Slicing seismic arrays

Scientific computing is largely made up of doing linear algebra on matrices, and then visualizing those matrices for their patterns and signals. It's a fundamental concept, and there is no better example than a 3D seismic volume.

Seeing in geoscience, literally

Digital seismic data is nothing but an array of numbers, decorated with header information, sorted and processed along different dimensions depending on the application.
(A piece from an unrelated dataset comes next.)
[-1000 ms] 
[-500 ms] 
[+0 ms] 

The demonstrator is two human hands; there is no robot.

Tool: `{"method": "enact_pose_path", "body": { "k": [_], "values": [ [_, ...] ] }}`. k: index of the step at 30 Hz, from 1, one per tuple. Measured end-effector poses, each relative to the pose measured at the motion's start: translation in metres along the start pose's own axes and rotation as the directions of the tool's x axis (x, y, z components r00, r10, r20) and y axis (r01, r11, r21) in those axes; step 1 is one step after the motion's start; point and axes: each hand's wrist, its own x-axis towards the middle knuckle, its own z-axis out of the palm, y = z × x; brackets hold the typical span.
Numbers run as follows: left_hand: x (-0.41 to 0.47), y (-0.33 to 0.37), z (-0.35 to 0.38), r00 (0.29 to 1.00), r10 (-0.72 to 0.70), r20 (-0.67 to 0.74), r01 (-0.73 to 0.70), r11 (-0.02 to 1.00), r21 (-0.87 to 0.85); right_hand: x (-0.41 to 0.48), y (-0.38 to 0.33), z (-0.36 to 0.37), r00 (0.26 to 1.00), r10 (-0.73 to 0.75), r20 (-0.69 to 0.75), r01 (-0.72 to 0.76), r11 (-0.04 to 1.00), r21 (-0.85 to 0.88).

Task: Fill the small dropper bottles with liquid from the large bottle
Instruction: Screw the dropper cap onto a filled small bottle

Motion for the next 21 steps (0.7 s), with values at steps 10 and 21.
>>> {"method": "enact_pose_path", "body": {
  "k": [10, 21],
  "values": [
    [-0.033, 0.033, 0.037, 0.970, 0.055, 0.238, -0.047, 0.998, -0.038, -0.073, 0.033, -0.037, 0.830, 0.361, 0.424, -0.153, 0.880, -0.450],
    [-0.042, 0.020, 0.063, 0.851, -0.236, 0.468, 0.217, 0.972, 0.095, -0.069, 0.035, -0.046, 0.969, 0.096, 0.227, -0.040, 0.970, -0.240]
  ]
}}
In Python, you can index into any sequence, whether it be a string, list, or array of numbers. For example, we can index into the fourth character (counting from 0) of the word 'geoscience' to select the letter 's':

>>> word = 'geosciences'
>>> word[3]

Or, we can slice the string with the syntax word[start:end:step] to produce a sub-sequence of characters. Note also how we can index backwards with negative numbers, or skip indices to use defaults:

>>> word[3:-1]  # From the 4th character to the penultimate character.
>>> word[3::2]  # Every other character from the 4th to the end.

Seismic data is a matrix

In exactly the same way, we index into a multi-dimensional array in order to select a subset of elements. Slicing and indexing is a cinch using the numerical library NumPy for crunching numbers. Let's look at an example... if data is a 3D array of seismic amplitudes:

timeslice = data[:,:,122] # The 122nd element from the third dimension.
inline = data[30,:,:]     # The 30th element from the first dimension.
crossline = data[:,60,:]  # The 60th element from the second dimension.

Here we have sliced all of the inlines and crosslines at a specific travel time index, to yield a time slice (left). We have sliced all the crossline traces along an inline (middle), and we have sliced the inline traces along a single crossline (right). There's no reason for the slices to remain orthogonal however, and we could, if we wished, index through the multi-dimensional array and extract an arbitrary combination of all three.

Questions involving well logs (a 1D matrix), cross sections (2D), and geomodels (3D) can all be addressed with the rigours of linear algebra and digital signal processing. An essential step in working with your data is treating it as arrays.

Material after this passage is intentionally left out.